--- Your task ---
Return only the lines from the top of the material through the line marked by "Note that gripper", unaltered.

%%

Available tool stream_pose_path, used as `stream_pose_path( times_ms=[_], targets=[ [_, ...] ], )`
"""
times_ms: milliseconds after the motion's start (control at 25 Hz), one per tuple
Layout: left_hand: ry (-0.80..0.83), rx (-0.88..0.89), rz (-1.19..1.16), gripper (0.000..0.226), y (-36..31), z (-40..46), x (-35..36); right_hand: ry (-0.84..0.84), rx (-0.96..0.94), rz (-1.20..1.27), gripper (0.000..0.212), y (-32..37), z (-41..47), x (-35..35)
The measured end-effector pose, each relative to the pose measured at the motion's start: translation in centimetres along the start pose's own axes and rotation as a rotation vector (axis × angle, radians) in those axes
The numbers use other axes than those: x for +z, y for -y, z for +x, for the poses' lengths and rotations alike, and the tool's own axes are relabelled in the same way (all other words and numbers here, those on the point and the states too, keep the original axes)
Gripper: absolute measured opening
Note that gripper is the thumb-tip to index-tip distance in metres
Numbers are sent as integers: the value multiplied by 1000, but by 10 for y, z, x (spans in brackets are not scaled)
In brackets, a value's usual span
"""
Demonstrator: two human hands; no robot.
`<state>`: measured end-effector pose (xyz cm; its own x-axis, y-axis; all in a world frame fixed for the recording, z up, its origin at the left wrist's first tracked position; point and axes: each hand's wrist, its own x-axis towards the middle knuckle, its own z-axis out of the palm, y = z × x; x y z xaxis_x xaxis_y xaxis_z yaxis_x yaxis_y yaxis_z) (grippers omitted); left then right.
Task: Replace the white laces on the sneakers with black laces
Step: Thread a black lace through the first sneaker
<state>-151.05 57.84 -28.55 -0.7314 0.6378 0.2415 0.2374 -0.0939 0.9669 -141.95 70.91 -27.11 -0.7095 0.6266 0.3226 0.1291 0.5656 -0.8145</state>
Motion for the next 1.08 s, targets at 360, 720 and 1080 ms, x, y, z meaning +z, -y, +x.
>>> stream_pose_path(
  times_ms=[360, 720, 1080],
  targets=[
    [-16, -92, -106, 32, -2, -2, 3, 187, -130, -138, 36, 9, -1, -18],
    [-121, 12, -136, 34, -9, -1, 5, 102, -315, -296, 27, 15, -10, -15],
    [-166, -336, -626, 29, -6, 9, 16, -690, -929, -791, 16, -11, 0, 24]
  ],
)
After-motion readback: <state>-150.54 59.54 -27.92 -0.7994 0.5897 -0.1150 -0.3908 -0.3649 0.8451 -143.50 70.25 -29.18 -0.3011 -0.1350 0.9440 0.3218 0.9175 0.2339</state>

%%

--- Solution for this problem ---
Available tool stream_pose_path, used as `stream_pose_path( times_ms=[_], targets=[ [_, ...] ], )`
"""
times_ms: milliseconds after the motion's start (control at 25 Hz), one per tuple
Layout: left_hand: ry (-0.80..0.83), rx (-0.88..0.89), rz (-1.19..1.16), gripper (0.000..0.226), y (-36..31), z (-40..46), x (-35..36); right_hand: ry (-0.84..0.84), rx (-0.96..0.94), rz (-1.20..1.27), gripper (0.000..0.212), y (-32..37), z (-41..47), x (-35..35)
The measured end-effector pose, each relative to the pose measured at the motion's start: translation in centimetres along the start pose's own axes and rotation as a rotation vector (axis × angle, radians) in those axes
The numbers use other axes than those: x for +z, y for -y, z for +x, for the poses' lengths and rotations alike, and the tool's own axes are relabelled in the same way (all other words and numbers here, those on the point and the states too, keep the original axes)
Gripper: absolute measured opening
Note that gripper is the thumb-tip to index-tip distance in metres

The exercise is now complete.